WHAT TO WORK ON >> Without the images, write out all of the following entries exactly.

(Stored dataset items)
▽

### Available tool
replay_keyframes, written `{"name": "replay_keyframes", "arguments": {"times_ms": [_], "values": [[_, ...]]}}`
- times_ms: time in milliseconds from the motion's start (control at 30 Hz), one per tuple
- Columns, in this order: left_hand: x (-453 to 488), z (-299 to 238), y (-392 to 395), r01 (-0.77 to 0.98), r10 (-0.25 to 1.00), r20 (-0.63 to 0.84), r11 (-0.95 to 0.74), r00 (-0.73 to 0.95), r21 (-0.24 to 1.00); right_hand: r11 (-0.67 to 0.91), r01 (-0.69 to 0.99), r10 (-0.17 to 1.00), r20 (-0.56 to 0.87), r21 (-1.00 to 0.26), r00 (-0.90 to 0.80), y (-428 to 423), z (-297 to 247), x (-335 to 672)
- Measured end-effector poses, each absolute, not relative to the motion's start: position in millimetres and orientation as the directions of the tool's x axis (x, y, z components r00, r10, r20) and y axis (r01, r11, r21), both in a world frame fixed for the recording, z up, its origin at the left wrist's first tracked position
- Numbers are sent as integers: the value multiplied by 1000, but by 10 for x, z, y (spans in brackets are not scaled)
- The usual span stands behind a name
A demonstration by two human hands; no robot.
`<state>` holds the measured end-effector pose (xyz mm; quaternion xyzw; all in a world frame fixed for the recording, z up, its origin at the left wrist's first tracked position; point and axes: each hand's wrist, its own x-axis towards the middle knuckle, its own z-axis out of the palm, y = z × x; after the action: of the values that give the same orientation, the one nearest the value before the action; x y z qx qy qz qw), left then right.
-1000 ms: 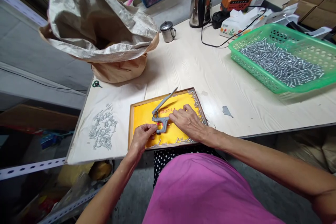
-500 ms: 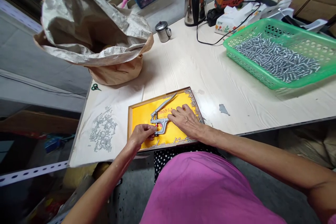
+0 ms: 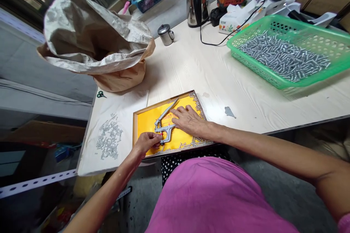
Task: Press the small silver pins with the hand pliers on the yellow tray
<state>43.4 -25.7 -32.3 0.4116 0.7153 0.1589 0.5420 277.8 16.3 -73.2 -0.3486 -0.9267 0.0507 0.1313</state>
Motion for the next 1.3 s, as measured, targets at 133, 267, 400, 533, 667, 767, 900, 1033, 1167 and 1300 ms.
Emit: {"name": "replay_keyframes", "arguments": {"times_ms": [133,267,400,533,667,767,900,1033,1167,1300], "values": [[450,-298,-274,403,750,-655,629,-90,665,752,622,659,237,-219,-713,234,-730,2858],[465,-277,-277,408,751,-652,631,-106,660,761,615,649,222,-208,-728,442,-696,2913],[477,-266,-289,364,726,-675,670,-134,648,774,611,633,201,-166,-748,573,-675,2883],[463,-284,-292,358,723,-673,676,-155,644,769,622,639,194,-150,-744,582,-680,2847],[428,-297,-309,370,717,-684,676,-130,638,764,626,645,186,-156,-741,572,-683,2843],[460,-282,-356,559,834,-523,523,-177,644,753,634,657,152,-174,-739,549,-643,2837],[675,-269,-337,891,999,-6,-36,44,453,747,639,662,116,-184,-740,447,-535,2810],[893,-330,-119,881,921,-15,-367,388,300,742,649,670,150,-168,-727,334,-468,2785],[911,-384,61,871,887,-104,-410,450,271,730,667,682,96,-148,-725,326,-479,2796],[874,-357,86,875,895,-70,-412,442,255,733,668,680,139,-127,-720,339,-529,2774]]}}
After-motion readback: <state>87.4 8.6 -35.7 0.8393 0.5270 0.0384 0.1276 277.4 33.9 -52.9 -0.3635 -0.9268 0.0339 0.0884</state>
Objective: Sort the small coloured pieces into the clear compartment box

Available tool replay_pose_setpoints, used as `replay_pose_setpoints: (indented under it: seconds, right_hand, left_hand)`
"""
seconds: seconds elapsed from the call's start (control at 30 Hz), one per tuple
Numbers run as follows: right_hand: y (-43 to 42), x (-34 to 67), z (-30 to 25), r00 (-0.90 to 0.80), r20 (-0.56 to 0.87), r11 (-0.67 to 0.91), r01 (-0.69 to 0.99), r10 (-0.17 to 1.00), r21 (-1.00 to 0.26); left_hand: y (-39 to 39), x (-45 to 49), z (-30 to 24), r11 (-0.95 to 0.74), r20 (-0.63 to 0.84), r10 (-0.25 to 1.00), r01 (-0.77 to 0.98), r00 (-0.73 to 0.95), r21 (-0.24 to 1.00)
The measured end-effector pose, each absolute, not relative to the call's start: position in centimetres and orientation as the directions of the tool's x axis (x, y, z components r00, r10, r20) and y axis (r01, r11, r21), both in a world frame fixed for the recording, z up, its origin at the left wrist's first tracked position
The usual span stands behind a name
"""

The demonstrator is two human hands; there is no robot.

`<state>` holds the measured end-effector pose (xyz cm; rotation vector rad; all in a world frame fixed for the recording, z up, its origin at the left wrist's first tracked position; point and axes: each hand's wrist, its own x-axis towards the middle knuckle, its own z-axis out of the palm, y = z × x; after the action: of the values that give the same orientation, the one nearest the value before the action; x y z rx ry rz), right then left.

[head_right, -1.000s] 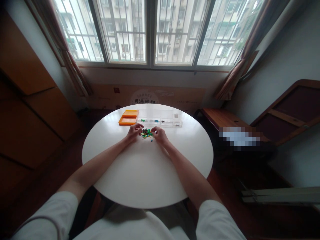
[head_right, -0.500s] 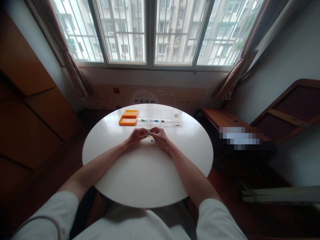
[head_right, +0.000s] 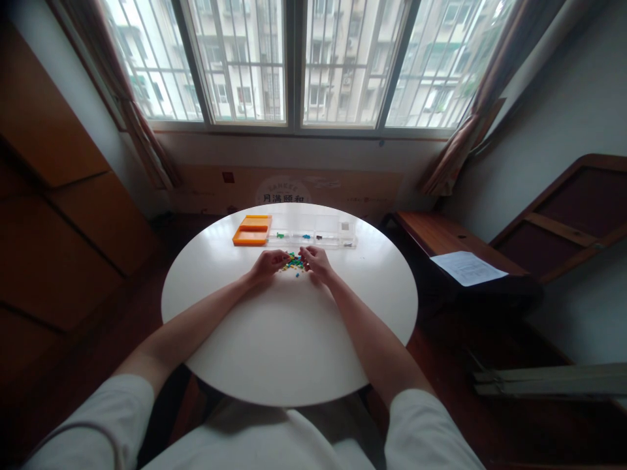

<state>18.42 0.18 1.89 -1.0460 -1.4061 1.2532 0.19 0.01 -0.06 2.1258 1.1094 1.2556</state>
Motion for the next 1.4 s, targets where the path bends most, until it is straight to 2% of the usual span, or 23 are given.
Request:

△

TASK OUTPUT >>
### Available tool
replay_keyframes, written `{"name": "replay_keyframes", "arguments": {"times_ms": [_], "values": [[_, ...]]}}`
- times_ms: time in milliseconds from the motion's start (control at 30 Hz), one per tuple
- Columns, in this order: left_hand: x (-453 to 488), z (-299 to 238), y (-392 to 395), r01 (-0.77 to 0.98), r10 (-0.25 to 1.00), r20 (-0.63 to 0.84), r11 (-0.95 to 0.74), r00 (-0.73 to 0.95), r21 (-0.24 to 1.00); right_hand: r11 (-0.67 to 0.91), r01 (-0.69 to 0.99), r10 (-0.17 to 1.00), r20 (-0.56 to 0.87), r21 (-1.00 to 0.26), r00 (-0.90 to 0.80), y (-428 to 423), z (-297 to 247), x (-335 to 672)
- Measured end-effector poses, each absolute, not relative to the motion's start: position in millimetres and orientation as the directions of the tool's x axis (x, y, z components r00, r10, r20) and y axis (r01, r11, r21), both in a world frame fixed for the recording, z up, its origin at the left wrist's first tracked position
- Numbers are sent as integers: the value multiplied by 1000, but by 10 for x, z, y (spans in brackets are not scaled)
- The usual span stands behind a name
A demonstration by two human hands; no robot.
`<state>` holds the measured end-effector pose (xyz mm; quaternion xyzw; all in a world frame fixed for the recording, z up, its origin at the left wrist's first tracked position; point and axes: each hand's wrist, its own x-axis towards the middle knuckle, its own z-axis out of the palm, y = z × x; after the action: of the values that give the same orientation, the one nearest the value before the action; x y z qx qy qz qw), left then right.
-1000 ms: 
-500 ms: 
+0 ms: 
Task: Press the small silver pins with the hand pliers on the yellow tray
<state>43.4 -25.7 -32.3 0.4116 0.7153 0.1589 0.5420 277.8 16.3 -73.2 -0.3486 -0.9267 0.0507 0.1313</state>
Motion for the next 1.3 s, as measured, targets at 133, 267, 400, 533, 667, 767, 900, 1033, 1167 and 1300 ms.
Emit: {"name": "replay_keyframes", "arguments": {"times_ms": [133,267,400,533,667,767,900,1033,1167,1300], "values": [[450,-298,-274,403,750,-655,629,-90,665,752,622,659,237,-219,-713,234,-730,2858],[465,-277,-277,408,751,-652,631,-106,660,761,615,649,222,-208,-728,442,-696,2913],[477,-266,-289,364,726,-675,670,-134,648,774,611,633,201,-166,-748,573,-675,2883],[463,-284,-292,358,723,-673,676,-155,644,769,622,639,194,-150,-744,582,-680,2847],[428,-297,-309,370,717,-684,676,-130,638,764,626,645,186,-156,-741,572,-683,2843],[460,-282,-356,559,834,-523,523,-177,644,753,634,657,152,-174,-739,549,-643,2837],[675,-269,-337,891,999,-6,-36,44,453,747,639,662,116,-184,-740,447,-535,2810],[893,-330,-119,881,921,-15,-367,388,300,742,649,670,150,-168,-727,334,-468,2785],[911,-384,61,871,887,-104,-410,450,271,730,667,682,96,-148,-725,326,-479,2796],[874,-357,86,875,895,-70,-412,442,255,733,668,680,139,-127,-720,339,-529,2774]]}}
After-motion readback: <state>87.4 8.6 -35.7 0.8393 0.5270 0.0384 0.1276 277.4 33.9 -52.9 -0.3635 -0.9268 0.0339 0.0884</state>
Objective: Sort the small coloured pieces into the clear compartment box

Available tool replay_pose_setpoints, used as `replay_pose_setpoints: (indented under it: seconds, right_hand, left_hand)`
"""
seconds: seconds elapsed from the call's start (control at 30 Hz), one per tuple
Numbers run as follows: right_hand: y (-43 to 42), x (-34 to 67), z (-30 to 25), r00 (-0.90 to 0.80), r20 (-0.56 to 0.87), r11 (-0.67 to 0.91), r01 (-0.69 to 0.99), r10 (-0.17 to 1.00), r21 (-1.00 to 0.26); left_hand: y (-39 to 39), x (-45 to 49), z (-30 to 24), r11 (-0.95 to 0.74), r20 (-0.63 to 0.84), r10 (-0.25 to 1.00), r01 (-0.77 to 0.98), r00 (-0.73 to 0.95), r21 (-0.24 to 1.00)
The measured end-effector pose, each absolute, not relative to the call's start: position in centimetres and orientation as the directions of the tool's x axis (x, y, z components r00, r10, r20) and y axis (r01, r11, r21), both in a world frame fixed for the recording, z up, its origin at the left wrist's first tracked position
The usual span stands behind a name
"""

The demonstrator is two human hands; there is no robot.

`<state>` holds the measured end-effector pose (xyz cm; rotation vector rad; all in a world frame fixed for the recording, z up, its origin at the left wrist's first tracked position; point and axes: each hand's wrist, its own x-axis towards the middle knuckle, its own z-axis out of the palm, y = z × x; after the action: of the values that give the same orientation, the one nearest the value before the action; x y z rx ry rz), right then left.

[head_right, -1.000s] 
[head_right, -0.500s] 
[head_right, +0.000s] 

<state>18.42 0.18 1.89 -1.0460 -1.4061 1.2532 0.19 0.01 -0.06 2.1258 1.1094 1.2556</state>
Motion for the next 1.4 s, targets where the path bends most, until it is straight to 2% of the usual span, or 23 are given.
Request:

At this point, the answer is complete.